• What to do: Below are the records. Retype exactly the lines between the lines holding "<point>252,181</point>" and "on the black base", inclusive.

• Information:
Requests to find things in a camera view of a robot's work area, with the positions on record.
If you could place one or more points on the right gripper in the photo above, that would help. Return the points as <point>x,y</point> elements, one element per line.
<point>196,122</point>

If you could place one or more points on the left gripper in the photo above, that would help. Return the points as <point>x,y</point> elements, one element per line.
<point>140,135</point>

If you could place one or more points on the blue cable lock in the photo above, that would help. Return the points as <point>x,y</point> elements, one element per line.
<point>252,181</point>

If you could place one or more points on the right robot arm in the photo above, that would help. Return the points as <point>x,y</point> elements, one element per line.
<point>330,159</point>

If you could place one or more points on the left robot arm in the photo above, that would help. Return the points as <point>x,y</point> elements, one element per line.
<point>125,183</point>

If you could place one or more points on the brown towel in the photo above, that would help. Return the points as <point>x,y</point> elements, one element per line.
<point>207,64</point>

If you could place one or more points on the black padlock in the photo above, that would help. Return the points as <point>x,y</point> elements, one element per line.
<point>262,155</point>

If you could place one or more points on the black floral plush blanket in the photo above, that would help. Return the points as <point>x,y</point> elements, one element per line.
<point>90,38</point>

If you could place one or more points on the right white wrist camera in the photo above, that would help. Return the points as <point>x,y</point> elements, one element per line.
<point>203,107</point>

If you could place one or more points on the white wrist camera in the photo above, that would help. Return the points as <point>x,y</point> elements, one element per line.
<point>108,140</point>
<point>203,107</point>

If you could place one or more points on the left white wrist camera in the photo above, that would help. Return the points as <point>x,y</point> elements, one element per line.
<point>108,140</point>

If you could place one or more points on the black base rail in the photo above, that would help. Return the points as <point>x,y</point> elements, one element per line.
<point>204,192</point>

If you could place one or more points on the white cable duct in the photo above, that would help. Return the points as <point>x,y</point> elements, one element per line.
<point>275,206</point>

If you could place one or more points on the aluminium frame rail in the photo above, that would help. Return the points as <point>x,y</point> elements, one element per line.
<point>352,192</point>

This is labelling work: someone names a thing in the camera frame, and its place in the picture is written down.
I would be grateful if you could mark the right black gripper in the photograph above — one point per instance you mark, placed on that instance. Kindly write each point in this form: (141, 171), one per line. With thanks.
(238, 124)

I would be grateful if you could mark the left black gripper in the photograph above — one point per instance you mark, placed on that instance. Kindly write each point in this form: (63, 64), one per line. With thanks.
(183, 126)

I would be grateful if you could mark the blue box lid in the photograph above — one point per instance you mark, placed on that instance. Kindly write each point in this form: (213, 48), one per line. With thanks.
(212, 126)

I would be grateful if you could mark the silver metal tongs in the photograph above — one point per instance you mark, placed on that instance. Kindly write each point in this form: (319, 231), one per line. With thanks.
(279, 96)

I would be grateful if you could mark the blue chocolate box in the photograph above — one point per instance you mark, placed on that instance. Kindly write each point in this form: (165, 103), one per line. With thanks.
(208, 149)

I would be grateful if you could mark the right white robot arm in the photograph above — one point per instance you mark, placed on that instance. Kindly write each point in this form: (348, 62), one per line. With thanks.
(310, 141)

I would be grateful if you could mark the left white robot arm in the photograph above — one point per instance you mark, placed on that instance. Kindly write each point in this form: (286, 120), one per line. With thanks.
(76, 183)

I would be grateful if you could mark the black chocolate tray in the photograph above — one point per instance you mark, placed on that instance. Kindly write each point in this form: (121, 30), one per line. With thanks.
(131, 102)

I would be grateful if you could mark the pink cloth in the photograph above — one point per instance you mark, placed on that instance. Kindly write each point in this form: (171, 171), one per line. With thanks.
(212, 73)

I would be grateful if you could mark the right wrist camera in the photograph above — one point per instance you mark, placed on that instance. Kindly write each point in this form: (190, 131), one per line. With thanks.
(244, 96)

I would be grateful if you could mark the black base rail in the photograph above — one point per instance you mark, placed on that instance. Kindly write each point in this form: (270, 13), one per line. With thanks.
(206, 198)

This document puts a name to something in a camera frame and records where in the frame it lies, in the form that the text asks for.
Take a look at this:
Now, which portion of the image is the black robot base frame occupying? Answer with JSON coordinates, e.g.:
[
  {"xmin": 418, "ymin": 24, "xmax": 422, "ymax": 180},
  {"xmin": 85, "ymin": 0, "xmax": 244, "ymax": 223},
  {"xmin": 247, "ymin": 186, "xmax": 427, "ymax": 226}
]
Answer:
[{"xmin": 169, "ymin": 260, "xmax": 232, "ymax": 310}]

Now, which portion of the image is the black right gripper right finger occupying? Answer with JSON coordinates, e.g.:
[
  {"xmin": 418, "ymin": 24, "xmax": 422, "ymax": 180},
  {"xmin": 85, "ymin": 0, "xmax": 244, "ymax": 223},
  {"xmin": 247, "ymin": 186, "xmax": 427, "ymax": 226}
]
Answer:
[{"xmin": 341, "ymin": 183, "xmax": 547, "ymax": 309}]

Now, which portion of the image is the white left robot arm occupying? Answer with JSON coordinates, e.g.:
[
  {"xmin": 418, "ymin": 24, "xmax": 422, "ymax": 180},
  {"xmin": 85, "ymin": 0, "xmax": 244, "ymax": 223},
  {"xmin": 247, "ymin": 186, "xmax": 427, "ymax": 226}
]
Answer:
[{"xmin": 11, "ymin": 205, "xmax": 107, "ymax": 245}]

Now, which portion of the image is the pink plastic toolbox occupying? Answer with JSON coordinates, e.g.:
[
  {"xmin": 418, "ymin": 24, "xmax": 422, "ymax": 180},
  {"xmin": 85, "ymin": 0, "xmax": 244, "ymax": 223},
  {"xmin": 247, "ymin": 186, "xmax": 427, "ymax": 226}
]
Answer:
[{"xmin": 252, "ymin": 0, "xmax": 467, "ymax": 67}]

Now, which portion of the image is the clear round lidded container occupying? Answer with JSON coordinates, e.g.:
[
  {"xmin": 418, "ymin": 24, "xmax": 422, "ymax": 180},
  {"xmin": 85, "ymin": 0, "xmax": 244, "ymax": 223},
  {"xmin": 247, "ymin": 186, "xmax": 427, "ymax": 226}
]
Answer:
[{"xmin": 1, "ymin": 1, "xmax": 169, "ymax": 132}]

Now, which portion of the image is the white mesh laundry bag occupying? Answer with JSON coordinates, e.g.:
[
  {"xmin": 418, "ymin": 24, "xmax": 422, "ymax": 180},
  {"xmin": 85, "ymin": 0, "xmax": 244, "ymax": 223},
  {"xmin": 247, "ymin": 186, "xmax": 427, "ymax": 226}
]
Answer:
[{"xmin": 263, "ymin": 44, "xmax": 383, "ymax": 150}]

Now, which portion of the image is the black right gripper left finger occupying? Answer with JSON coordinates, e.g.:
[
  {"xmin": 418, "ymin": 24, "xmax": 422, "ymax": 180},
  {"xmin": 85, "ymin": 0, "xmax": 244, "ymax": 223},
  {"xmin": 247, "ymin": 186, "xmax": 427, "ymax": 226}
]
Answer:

• Answer to the problem:
<point>252,181</point>

If you could place one or more points on the right robot arm in the photo above, that would help. Return the points as <point>x,y</point> elements, one element per line.
<point>330,159</point>

If you could place one or more points on the left robot arm in the photo above, that would help. Return the points as <point>x,y</point> elements, one element per line.
<point>125,183</point>

If you could place one or more points on the brown towel in the photo above, that would help. Return the points as <point>x,y</point> elements, one element per line.
<point>207,64</point>

If you could place one or more points on the black padlock in the photo above, that would help. Return the points as <point>x,y</point> elements, one element per line.
<point>262,155</point>

If you could place one or more points on the black floral plush blanket in the photo above, that would help. Return the points as <point>x,y</point> elements, one element per line.
<point>90,38</point>

If you could place one or more points on the right white wrist camera in the photo above, that would help. Return the points as <point>x,y</point> elements, one element per line.
<point>203,107</point>

If you could place one or more points on the white wrist camera in the photo above, that would help. Return the points as <point>x,y</point> elements, one element per line.
<point>108,140</point>
<point>203,107</point>

If you could place one or more points on the left white wrist camera in the photo above, that would help. Return the points as <point>x,y</point> elements, one element per line.
<point>108,140</point>

If you could place one or more points on the black base rail in the photo above, that would help. Return the points as <point>x,y</point> elements, one element per line.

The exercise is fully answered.